CP - Accords Ségur de la Santé

Publié le 28 mars 2022 Mis à jour le 28 mars 2022
Date(s)

le 28 mars 2022

Le CHU de Nantes signe un accord collectif local. Il acte des mesures concrètes en faveur de l’emploi et des conditions de travail des personnels

Dans le cadre du dernier volet du Ségur de la santé, le CHU de Nantes annonce, ce jour, la signature d’un accord avec les organisations syndicales CGT, CFDT, FO, CGC-CFE (Acteurs Santé).
Cet accord est marquant par :
  • l’ampleur des montants alloués, issus du Ségur de la santé : 2,5M € pour 2022,
  • la méthode collective adoptée pour son élaboration et son suivi.
Souhaitant aller au-delà des moyens obtenus dans le cadre du Ségur, la direction du CHU investit 500 000 € sur crédits propres. Objectif : lutter durablement contre les troubles musculo-squelettiques par l’installation de rails plafonniers supplémentaires dans 250 chambres.

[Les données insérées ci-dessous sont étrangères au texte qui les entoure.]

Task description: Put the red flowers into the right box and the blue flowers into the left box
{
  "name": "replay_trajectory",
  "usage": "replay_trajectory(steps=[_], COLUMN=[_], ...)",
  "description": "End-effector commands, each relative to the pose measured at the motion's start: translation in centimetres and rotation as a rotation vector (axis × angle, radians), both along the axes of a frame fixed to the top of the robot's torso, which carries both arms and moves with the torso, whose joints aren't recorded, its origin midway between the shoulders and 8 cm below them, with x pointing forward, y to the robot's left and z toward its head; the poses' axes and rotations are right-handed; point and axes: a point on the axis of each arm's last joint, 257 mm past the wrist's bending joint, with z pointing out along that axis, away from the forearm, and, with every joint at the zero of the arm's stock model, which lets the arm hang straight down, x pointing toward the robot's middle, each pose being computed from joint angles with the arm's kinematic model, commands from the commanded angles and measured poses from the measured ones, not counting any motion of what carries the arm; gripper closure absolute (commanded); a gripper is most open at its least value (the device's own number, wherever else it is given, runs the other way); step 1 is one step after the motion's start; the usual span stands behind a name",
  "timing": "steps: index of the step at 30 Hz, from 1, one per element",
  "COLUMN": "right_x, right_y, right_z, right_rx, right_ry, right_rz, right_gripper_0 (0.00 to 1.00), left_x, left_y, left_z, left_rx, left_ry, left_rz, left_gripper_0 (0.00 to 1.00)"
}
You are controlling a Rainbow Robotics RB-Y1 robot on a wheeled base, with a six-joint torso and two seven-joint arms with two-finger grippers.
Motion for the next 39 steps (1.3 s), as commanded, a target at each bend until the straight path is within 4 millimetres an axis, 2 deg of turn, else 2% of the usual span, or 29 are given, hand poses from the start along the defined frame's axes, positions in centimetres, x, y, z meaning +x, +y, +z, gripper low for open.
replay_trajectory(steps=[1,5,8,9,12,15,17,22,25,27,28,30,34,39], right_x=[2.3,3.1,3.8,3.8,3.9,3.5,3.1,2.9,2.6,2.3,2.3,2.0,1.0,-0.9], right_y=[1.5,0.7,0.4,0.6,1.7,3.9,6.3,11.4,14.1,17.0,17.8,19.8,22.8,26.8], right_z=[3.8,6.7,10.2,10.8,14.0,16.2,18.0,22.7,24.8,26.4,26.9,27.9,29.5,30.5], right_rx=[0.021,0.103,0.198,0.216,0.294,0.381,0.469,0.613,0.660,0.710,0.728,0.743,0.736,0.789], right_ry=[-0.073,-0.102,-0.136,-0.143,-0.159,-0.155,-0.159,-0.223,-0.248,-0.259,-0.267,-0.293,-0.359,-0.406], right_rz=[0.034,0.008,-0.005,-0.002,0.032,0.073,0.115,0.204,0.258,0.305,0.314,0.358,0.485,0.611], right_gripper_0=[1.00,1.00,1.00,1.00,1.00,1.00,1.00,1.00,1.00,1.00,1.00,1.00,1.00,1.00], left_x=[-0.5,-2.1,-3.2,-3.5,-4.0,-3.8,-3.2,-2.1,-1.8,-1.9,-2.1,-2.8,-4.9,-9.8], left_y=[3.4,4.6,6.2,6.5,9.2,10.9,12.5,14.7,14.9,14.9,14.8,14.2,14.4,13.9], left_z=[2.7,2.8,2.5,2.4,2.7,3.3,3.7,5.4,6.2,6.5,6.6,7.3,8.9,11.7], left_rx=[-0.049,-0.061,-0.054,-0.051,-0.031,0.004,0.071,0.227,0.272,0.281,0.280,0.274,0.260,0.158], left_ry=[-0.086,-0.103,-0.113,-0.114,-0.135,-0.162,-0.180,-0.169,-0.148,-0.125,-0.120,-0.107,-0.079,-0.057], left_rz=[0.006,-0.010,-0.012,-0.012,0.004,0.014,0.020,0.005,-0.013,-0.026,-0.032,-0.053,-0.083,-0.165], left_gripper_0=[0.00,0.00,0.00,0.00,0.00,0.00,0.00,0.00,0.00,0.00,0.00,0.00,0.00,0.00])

Trois mesures fortes pour l’emploi et les rémunérations des personnels hospitaliers :
  • la création de 20 postes pour renforcer les équipes de suppléances et compenser l’absentéisme ;
  • la résorption de l’emploi précaire par la mise en stage de 665 personnels contractuels, au lieu des 465 prévus initialement en 2022 ;
  • la révision du niveau de rémunération à l’embauche de toutes les Infirmières Diplômées d’Etat et Aides-Soignantes contractuelles, à partir du 1er juin. Leur rémunération sera alignée sur le salaire des grilles Ségur des personnels titulaires.

Exemple : une infirmière diplômée d’Etat en début de carrière gagnera désormais 1877€ net par mois (hors éléments variables de paye) soit 174€ de plus qu’avant l’accord.


Un dispositif de suivi original associant les parties prenantes signataires
Fait marquant, les parties prenantes ont décidé la création d’un comité de suivi. Sa mission sera de veiller, en 2022, au respect de la mise en œuvre des mesures et, dès 2023 et 2024, de participer aux négociations des futurs crédits qui seront alloués.
Il est composé de membres désignés par les organisations syndicales signataires et représentants de la direction du CHU.

En complément et sur les propres crédits du CHU, le protocole prévoit l’installation de rails plafonniers supplémentaires pour prévenir les troubles musculo-squelettiques des personnels.

Le CHU est particulièrement engagé dans la prévention des TMS qui constitue un axe majeur de sa politique des risques professionnels : équipements légers de manipulation, éveil musculaire, formations et sensibilisations, etc.


L’accord vient renforcer cette politique en doublant le nombre de rails plafonniers, afin d’aider à la mobilisation des patients.


En 2022, le CHU investit 500 000 € qui permettront d’équiper plus de 250 chambres.

Ils seront installés dans les services d’hospitalisation conventionnelle de médecine et de chirurgie de l’Hôpital Nord-Laennec et de l’Hôtel-Dieu. Le nombre de lits équipés dans chaque unité sera déterminé, avec le personnel soignant, au regard du degré d’autonomie des patients pris en charge.

A titre d’exemples, les services particulièrement concernés seront l’orthopédie, l’ortho-gériatrie, la neuro-traumatologie et la médecine interne à l’Hôtel Dieu, la médecine aiguë gériatrique et l’endocrinologie à l’Hôpital Nord-Laennec.

Ces nouveaux rails s’ajoutent à ceux déjà installés dans un service de réanimation, en gérontologie sur le site de Beauséjour, en médecine physique et réadaptation (Saint-Jacques) et dans les blocs opératoires (Hôtel-Dieu).